Kesinlikle tartışılır, demek istediğim aslında inen şeyin farklı bir şey olmadığı. Mesela Hz.Adem'in 10.neslinden birisi zina yapmıştır, sonrasında gelen peygambere zinanın yasak olduğu bildirilmiştir. Gelişerek ve toplumun o zamanki sapkınlığına uyarı niteliğinde temel felsefe aynı ancak ayrıntısı artarak süregelmiştir.

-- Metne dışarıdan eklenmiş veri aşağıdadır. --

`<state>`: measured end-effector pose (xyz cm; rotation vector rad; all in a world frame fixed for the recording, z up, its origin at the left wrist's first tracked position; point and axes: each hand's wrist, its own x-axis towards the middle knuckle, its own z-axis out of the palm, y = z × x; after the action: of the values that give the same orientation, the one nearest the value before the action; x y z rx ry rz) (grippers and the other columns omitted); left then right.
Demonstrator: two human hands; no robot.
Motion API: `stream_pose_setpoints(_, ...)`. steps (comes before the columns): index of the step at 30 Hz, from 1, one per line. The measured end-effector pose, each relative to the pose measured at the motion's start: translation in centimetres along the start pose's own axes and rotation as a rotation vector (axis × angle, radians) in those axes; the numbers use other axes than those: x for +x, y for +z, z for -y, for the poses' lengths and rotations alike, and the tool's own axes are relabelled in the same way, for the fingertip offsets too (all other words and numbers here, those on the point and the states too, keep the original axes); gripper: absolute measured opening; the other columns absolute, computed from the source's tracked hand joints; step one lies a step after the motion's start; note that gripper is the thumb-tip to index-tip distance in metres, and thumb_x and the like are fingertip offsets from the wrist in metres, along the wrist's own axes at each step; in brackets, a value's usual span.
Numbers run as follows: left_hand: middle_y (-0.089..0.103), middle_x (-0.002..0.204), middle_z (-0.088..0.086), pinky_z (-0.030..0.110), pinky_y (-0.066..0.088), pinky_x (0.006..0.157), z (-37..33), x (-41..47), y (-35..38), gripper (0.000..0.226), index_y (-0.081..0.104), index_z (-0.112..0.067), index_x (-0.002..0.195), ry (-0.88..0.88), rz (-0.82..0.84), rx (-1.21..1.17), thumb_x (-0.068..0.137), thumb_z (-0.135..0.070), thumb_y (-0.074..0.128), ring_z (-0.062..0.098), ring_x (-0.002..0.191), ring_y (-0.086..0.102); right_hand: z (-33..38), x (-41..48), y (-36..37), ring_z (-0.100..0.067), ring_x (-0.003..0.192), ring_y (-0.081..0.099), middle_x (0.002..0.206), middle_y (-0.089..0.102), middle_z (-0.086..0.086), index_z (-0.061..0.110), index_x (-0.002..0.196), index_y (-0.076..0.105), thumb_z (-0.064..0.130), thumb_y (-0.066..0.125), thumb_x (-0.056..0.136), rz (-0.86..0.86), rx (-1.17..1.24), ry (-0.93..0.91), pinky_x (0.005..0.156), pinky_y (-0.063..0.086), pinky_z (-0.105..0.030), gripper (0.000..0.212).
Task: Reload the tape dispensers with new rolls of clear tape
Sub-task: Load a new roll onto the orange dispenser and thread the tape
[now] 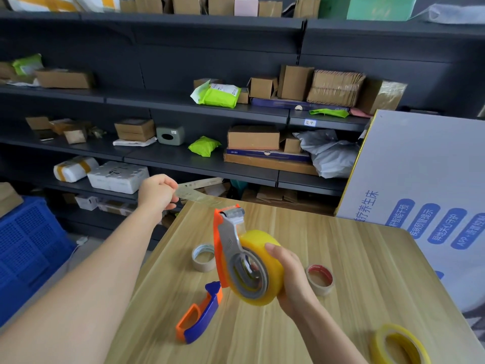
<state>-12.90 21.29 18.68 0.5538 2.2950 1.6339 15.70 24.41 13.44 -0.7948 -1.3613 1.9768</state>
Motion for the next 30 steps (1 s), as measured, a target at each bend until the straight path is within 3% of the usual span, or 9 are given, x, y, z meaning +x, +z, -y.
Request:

İslam da zaten Tanrının buna ihtiyacı olmadığını, en üstün varlık olan insanoğlunu sevdiğini, ateislerin en sevdiği kısım olan doğmadan önce yaratıktıktan sonra Rabbi kabul ettiğimize inanıyoruz. Elbette kimse öyle bir şey hatırlamıyor zaten bu daha çok mutlak irade sonucu temsili akıl alır hale getirilmiş sembolik bir diyalogdur.
İlk kutsal kitabın ya da sümerlerin bir önemi yok. Sizin savunduğunuz o onu ordan bu bunu burdan çaldı teorisi aslında yine sizin savunduğunuz bilinemezlik gerçeğini değiştirmiyor. Sümerlerin mitolojisini insanlar yazdı. Belki de o topluma gönderilmiş uyarıcı peygamberden çaldılar ve isimleri kendi kafalarına göre değiştirip benzeterek yazdılar. Ya da tabletler direk hikaye aslında yalan bir kültür mirası. Alıp karbon testi yapmadık sonuçta yaptık diyenlerin kağıtlarında yazılan harflere inanıyoruz. Eski çağ bilinememezlik ile durumu karıştırarak kendinizle çelişiyorsunuz. 1400Yıldan çok daha eski yani çok daha zor bilinebilecek bir durumdan bahsederek aslında kendi tezinizi çürütüyorsunuz. Ben yanlış anladıysam ya da anlayamadıysam aydınlatırsanız sevinirim.
(Konu tekrar açıldığı için teşekkürler, seviyeli şekilde fikirlerimizi belirtiyoruz neden kapandığını zaten anlamış değildim)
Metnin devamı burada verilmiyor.